◆ **Problem statement**:
Only some lines are wanted. Transcribe, exactly, the lines below from the line with "The lens of picture 2 stands at: (1.93, 0.13, 1.09)" up to and including the line with "top: straight up".

◆ **Listed records**:
========================

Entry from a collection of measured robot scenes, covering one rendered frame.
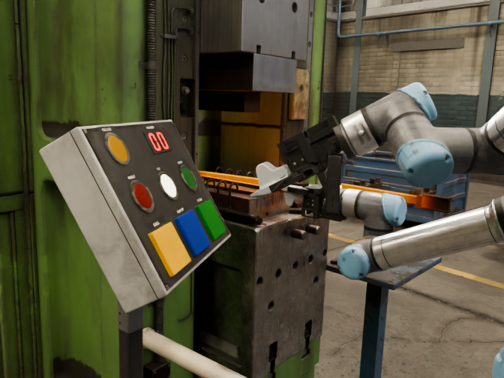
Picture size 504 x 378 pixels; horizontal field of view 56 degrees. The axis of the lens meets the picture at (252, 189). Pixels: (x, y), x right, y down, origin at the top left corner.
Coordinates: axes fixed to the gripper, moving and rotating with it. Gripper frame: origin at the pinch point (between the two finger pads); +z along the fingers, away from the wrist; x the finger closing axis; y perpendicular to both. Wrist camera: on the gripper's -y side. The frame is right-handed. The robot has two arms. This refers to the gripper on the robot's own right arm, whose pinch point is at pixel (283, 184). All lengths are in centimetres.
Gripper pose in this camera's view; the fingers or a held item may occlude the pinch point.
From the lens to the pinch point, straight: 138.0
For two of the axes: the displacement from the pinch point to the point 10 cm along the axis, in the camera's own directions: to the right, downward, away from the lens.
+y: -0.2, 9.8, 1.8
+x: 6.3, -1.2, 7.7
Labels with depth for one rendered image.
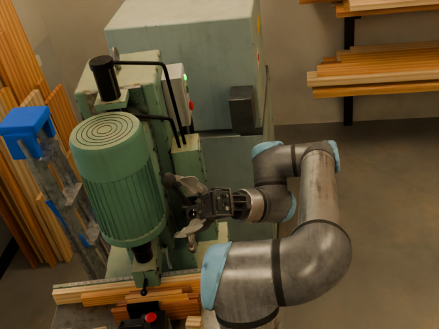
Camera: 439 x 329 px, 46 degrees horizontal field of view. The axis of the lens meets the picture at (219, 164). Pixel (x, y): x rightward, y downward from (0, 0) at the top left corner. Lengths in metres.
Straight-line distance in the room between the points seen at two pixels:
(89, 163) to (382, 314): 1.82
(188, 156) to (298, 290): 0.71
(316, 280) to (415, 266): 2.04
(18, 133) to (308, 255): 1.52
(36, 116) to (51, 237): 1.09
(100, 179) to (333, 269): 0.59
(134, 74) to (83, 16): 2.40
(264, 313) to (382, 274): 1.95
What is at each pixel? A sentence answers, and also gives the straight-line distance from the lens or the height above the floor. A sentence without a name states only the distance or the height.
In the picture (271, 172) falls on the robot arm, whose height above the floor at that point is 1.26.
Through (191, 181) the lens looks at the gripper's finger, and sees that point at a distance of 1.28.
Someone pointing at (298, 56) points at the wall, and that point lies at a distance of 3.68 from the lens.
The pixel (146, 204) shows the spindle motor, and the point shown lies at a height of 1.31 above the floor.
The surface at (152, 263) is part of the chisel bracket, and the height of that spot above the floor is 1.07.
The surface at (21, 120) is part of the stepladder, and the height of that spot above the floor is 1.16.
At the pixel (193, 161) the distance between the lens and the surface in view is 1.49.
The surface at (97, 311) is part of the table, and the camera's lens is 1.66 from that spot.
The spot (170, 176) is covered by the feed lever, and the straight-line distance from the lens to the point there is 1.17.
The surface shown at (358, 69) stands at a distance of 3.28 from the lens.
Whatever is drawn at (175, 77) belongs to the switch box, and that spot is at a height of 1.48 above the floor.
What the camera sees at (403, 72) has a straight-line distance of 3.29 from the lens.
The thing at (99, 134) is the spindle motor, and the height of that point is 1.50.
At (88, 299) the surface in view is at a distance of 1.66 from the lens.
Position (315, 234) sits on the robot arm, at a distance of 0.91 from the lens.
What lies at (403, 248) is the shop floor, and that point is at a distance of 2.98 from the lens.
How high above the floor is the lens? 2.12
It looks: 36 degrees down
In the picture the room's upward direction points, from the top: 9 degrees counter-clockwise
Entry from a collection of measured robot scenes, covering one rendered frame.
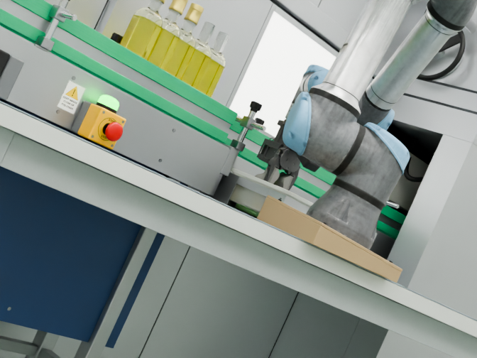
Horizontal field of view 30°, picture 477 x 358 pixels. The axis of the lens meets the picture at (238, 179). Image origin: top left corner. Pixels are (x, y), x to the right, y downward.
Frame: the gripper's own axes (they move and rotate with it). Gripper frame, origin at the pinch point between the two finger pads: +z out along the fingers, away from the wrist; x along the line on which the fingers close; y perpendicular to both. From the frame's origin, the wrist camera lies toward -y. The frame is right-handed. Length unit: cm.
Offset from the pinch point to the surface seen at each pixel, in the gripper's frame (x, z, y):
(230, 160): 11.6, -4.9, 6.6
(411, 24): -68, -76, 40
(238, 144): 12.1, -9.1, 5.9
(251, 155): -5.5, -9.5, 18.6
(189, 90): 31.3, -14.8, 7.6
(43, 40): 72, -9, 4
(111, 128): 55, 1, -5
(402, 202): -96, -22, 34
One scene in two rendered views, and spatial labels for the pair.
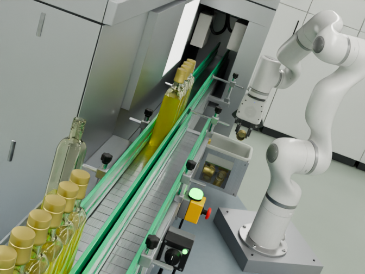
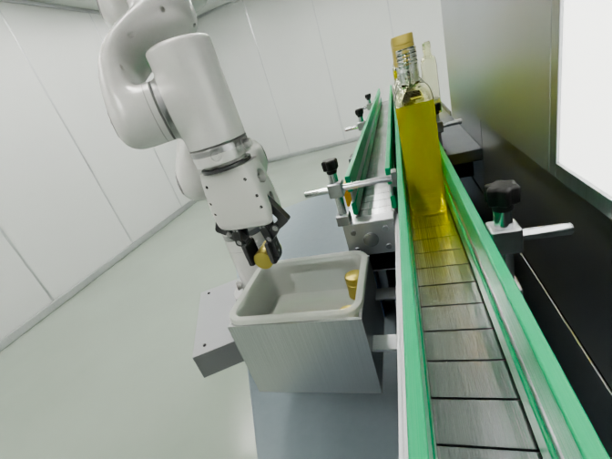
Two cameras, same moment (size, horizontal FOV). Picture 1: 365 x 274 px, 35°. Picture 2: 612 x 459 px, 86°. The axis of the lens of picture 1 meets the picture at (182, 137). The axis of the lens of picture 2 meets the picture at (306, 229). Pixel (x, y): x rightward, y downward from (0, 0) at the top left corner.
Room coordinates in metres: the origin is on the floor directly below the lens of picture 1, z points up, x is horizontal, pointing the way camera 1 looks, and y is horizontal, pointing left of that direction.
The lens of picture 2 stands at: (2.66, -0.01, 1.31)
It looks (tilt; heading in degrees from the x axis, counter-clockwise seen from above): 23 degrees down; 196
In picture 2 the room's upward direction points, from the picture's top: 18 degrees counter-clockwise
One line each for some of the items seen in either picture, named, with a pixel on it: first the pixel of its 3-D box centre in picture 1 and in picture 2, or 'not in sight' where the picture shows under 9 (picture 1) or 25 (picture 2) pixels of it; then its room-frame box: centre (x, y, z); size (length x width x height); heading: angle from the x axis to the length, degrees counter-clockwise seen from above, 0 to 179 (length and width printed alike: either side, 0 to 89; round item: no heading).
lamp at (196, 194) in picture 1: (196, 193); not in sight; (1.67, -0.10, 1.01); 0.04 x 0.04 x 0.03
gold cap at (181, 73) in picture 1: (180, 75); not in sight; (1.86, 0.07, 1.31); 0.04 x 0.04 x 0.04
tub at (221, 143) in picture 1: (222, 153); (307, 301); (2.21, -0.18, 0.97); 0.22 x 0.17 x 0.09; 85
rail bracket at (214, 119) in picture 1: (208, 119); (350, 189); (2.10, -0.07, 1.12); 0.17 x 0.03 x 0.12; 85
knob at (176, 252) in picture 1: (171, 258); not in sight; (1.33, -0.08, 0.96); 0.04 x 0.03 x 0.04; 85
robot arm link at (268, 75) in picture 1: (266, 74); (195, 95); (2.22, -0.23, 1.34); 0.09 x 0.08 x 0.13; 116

========================

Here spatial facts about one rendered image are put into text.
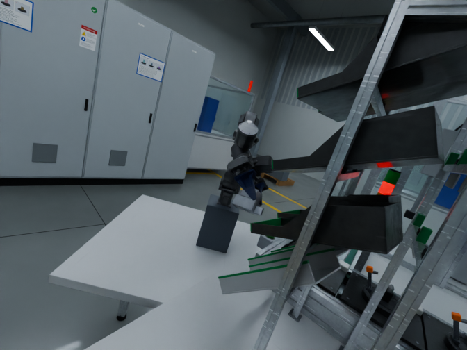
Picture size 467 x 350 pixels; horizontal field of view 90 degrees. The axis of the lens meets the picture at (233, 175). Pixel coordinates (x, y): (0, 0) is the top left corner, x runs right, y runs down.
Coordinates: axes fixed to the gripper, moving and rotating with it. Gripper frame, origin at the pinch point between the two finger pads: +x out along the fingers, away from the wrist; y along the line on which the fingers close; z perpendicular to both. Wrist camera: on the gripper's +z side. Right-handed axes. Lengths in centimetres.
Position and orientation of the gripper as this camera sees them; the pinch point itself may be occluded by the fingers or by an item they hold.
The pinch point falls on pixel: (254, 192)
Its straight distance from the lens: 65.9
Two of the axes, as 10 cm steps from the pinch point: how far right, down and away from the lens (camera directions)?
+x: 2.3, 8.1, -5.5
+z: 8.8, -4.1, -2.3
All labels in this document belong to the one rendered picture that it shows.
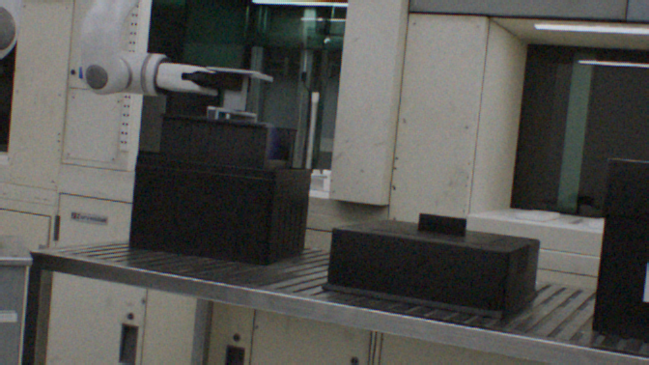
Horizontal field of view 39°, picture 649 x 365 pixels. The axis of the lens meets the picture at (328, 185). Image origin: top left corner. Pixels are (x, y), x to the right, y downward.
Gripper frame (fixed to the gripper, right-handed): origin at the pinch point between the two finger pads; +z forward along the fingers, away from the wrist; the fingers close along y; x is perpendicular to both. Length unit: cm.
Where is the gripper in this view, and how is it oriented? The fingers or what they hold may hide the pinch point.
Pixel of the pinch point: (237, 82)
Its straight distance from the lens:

========================

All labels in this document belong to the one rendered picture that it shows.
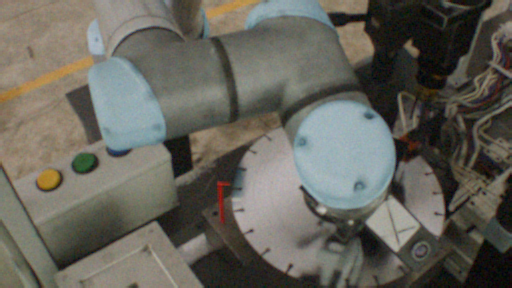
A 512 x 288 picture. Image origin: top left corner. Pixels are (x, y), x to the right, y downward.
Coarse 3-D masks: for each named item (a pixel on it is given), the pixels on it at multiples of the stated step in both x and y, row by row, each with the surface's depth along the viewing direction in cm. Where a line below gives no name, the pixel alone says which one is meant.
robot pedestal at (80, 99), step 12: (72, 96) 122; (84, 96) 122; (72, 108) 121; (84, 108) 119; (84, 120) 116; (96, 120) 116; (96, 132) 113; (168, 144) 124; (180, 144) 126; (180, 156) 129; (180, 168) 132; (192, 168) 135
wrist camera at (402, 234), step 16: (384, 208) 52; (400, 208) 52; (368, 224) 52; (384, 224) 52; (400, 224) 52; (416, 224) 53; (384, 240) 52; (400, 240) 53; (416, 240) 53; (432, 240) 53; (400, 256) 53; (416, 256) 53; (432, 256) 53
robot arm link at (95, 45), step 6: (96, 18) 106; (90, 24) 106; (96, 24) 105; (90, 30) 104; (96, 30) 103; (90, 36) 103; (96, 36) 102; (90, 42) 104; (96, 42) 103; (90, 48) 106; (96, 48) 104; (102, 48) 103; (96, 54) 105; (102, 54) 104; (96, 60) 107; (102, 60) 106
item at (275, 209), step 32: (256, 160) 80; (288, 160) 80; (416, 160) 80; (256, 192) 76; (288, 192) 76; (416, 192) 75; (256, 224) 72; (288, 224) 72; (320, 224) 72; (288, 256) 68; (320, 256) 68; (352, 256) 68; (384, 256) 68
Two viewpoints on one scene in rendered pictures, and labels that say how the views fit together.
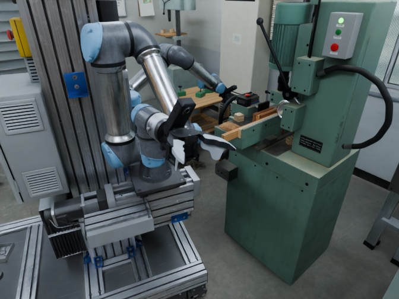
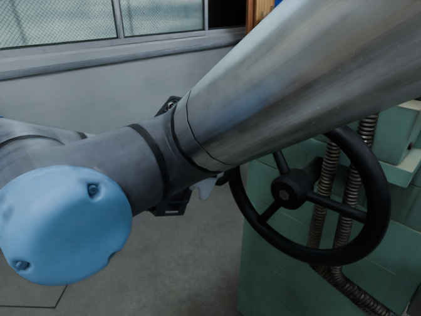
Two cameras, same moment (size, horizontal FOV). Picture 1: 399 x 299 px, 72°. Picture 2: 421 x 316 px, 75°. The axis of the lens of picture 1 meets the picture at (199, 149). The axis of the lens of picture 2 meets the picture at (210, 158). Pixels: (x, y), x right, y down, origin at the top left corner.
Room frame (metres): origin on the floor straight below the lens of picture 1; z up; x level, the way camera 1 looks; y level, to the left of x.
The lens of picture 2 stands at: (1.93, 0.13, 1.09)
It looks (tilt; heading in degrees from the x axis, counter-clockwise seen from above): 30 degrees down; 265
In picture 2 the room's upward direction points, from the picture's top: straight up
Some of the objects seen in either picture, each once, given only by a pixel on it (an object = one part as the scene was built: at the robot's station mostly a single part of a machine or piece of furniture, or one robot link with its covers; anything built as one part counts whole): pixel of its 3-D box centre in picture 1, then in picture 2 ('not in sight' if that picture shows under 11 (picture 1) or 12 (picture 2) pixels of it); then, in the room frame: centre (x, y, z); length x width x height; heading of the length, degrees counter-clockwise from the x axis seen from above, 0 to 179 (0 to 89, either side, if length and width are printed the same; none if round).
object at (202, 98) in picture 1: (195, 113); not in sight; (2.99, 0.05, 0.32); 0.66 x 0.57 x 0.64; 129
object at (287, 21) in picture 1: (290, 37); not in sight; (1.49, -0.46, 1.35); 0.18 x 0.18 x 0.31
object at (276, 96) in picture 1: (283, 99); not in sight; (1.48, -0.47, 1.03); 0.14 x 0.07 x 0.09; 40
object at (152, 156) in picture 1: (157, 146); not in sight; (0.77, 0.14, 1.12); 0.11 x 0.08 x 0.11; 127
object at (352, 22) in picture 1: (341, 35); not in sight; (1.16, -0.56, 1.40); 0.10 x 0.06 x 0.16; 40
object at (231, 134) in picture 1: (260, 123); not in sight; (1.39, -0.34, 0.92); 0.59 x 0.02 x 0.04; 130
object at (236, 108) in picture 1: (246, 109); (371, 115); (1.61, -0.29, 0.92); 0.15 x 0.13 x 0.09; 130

========================

◆ **Task answer**:
The lens of picture 2 stands at: (1.93, 0.13, 1.09)
It looks (tilt; heading in degrees from the x axis, counter-clockwise seen from above): 30 degrees down; 265
In picture 2 the room's upward direction points, from the picture's top: straight up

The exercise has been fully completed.